NBA

Knicks and their fans want no part of Celts in playoffs

GARDEN PARTIES: With two games in the next week against the Celtics — including tonight in Boston — J.R. Smith (right) and the Knicks might be getting a preview of an unwanted first-round playoff series against Paul Pierce (left) and the pesky Celts. (Getty Images)

BOSTON — We all have been in relationships like this, right? When times are good — man, are they ever good. The laughs flow, the good times roll … it’s not unlike that relentless, ubiquitous Bud Light commercial you’ve seen since the start of the NCAA tournament, a first date you know is speeding toward a second.

But when times are bad … well, it can make you feel worse than those Allstate ads starring the guy from “Oz”: beaten up, bloodied, broken down.

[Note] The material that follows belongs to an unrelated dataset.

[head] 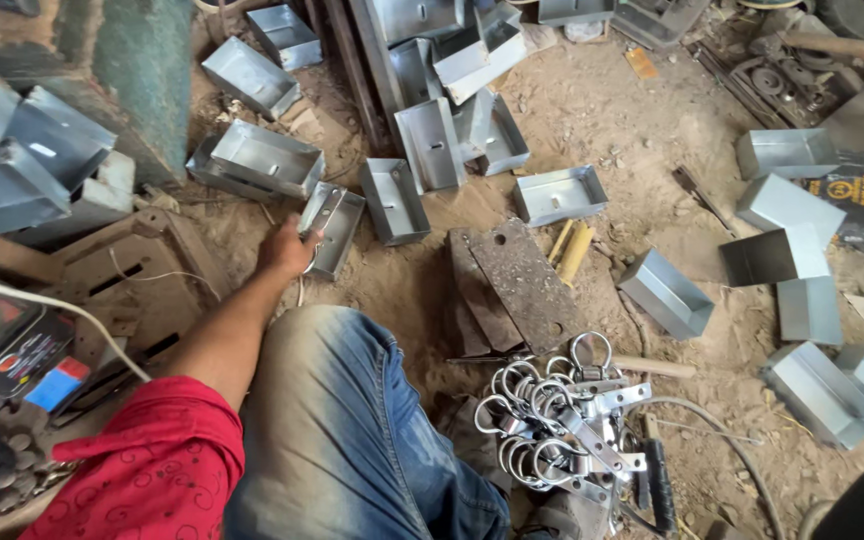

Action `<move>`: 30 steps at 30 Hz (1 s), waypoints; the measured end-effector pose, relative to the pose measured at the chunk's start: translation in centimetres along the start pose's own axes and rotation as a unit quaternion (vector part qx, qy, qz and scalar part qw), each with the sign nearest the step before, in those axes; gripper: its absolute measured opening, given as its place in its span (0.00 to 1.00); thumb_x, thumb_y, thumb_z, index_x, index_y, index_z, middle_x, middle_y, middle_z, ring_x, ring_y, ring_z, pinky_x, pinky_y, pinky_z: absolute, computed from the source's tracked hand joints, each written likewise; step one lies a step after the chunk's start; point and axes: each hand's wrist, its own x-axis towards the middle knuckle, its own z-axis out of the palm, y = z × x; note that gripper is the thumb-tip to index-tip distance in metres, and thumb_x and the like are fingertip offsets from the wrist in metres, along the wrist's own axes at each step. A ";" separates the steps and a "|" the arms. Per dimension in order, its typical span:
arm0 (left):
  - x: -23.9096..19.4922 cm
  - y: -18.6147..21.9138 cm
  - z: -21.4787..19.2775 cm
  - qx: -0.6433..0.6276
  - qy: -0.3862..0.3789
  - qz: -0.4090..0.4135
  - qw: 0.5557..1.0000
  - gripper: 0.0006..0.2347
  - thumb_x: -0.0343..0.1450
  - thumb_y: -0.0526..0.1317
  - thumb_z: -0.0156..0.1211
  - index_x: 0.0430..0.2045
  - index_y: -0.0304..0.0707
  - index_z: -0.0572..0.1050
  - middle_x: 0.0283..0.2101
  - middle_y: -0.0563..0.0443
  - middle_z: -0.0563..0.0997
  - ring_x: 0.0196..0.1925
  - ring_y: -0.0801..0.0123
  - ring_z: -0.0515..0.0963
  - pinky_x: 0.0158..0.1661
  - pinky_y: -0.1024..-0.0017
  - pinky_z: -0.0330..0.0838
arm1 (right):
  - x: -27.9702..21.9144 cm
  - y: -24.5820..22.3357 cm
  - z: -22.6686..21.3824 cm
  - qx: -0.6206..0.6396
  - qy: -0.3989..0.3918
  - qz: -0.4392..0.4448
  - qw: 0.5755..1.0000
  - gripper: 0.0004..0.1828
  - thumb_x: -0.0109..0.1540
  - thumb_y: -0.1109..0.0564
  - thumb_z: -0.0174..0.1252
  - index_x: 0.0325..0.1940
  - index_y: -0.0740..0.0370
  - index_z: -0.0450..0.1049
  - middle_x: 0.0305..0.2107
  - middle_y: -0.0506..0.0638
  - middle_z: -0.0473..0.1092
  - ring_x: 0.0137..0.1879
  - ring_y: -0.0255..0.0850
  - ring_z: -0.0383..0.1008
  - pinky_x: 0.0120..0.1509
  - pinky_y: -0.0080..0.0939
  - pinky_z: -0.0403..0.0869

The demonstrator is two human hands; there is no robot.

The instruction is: The person uses an angle grinder to smooth the edges of small metal pieces, including brackets and rings, while sitting on a workshop floor surrounded by metal components.

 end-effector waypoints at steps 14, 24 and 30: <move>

The Knicks and their fiercest devotees have had that relationship for most of the season’s first 4 1/2 months. When the Knicks are playing well — and forget for a moment the quality of their opponents the last four games, they have played as well as they have in weeks — it doesn’t take a lot to unleash the fans’ optimism, their swagger, even their imagination.

And that’s funny.

Because when the Knicks are playing lousy — such as the four games immediately preceding the last four, and for troublingly long stretches of the New Year — you tend to have a lot of people who wonder if the Knicks ever are going to win another game. They are that kind of team, easy to fall in love with, easier to fall out of love with, inspiring the kinds of mood swings that remind you of … well, love. And hate. And the slim boundary separating the two.

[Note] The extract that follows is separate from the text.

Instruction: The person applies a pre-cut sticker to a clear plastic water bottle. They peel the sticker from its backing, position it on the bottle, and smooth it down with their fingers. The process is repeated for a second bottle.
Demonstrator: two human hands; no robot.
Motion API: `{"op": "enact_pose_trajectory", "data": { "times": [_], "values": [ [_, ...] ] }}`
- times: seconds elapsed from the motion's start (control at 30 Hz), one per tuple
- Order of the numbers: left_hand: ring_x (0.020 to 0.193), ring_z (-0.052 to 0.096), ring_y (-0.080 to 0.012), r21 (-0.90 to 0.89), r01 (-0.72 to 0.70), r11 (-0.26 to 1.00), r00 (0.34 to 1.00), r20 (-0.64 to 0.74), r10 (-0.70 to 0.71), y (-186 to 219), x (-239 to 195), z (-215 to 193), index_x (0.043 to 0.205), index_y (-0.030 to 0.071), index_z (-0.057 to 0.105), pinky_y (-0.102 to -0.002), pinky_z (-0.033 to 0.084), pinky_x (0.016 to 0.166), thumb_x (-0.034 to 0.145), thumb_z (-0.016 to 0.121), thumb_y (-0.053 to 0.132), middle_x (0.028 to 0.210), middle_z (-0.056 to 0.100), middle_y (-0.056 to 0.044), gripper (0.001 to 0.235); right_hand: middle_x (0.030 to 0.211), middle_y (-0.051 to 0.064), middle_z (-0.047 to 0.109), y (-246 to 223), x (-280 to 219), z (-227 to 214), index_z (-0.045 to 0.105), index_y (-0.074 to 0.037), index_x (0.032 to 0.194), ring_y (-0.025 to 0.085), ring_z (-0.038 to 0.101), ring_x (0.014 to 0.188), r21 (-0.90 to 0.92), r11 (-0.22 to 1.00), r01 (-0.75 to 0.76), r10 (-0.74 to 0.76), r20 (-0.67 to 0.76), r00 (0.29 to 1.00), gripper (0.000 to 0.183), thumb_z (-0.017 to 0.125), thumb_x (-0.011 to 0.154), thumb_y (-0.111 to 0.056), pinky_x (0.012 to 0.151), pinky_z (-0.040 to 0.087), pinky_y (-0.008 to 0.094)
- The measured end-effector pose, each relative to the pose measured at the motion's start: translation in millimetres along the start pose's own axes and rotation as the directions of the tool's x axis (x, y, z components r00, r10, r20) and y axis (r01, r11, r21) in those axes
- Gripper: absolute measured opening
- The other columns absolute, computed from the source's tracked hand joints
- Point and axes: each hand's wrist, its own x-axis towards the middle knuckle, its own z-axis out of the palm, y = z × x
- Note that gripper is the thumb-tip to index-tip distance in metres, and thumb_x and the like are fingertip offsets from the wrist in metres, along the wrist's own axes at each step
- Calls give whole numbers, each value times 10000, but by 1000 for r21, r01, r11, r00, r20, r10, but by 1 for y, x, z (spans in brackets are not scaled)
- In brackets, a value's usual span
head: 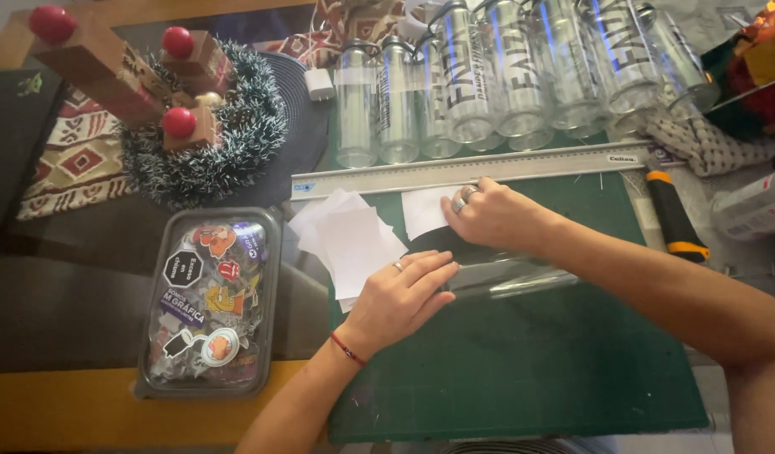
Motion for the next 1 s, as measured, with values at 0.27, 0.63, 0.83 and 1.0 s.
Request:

Which brings us to tonight, to this week, to a fresh chapter of this unfailingly interesting season. The Knicks play the Celtics tonight, and they meet again Sunday at Madison Square Garden, and both teams are missing substantial pieces: no Rajon Rondo, no Kevin Garnett, no Amar’e Stoudemire, probably no Tyson Chandler.

Yet, there remains an intrigue attached to the Celtics for a simple reason: There are Knicks fans by the thousands, maybe by the millions, who looked at the standings yesterday morning and saw the following facts: the Knicks resting in second place by percentage points in the Eastern Conference; the Celtics solidly in seventh.

And that’s terrifying. The Celtics aren’t whole, won’t be whole, aren’t what they have been in past years, aren’t what they will be in the next few years. But they wear those jerseys. They have those banners. Even wounded, they lurk in the memories and the stomachs of Knicks fans who have no trouble admitting they would prefer to have no part of the Cs when the playoffs begin.

The Knicks, of course, would never invite similar words to whatever misgivings they might have. But they do know who they are playing this week.

“The way it looks, there’s a possibility we could play [the Celtics] in the first round,” Knicks coach Mike Woodson said. “That’s a team that you can’t take lightly. They’re playoff-driven. They won a title and they know what it’s like to be deep into the playoffs. So we’ll have our hands full if that’s the team that we have to play.”

The home-and-home tonight and Sunday won’t solve much, though two wins could all but eliminate the Celtics as a threat in the Atlantic Division. More to the point, it probably wouldn’t be a terrible thing for the Knicks’ muscle memory — and, yes for their psyche — to beat a team with “CELTICS” on their chests.

After all, it was against Boston that Carmelo Anthony had his public meltdown in January. Now, was that exclusively a product of one taunting Celtic — Garnett? Or were Melo’s nerves already a little frayed because there will always be a little extra on the line when the Celtics are sharing the floor with him?

It’s impossible to say. And impossible not to ponder.

“They’re going to always be a threat,” Woodson said yesterday.

He’s right. Ray Allen is gone. Rondo and Garnett are wearing civvies. The Celtics are reeling, losers of four in a row, and sometimes look as if they might not ever win again. But if there’s a team that knows how schizophrenic a season can be … well, the Knicks know all about that. They want us to believe they have turned a corner. Dismissing the Celtics — and the attendant goblins that accompany them — would provide a splendid bit of testimony.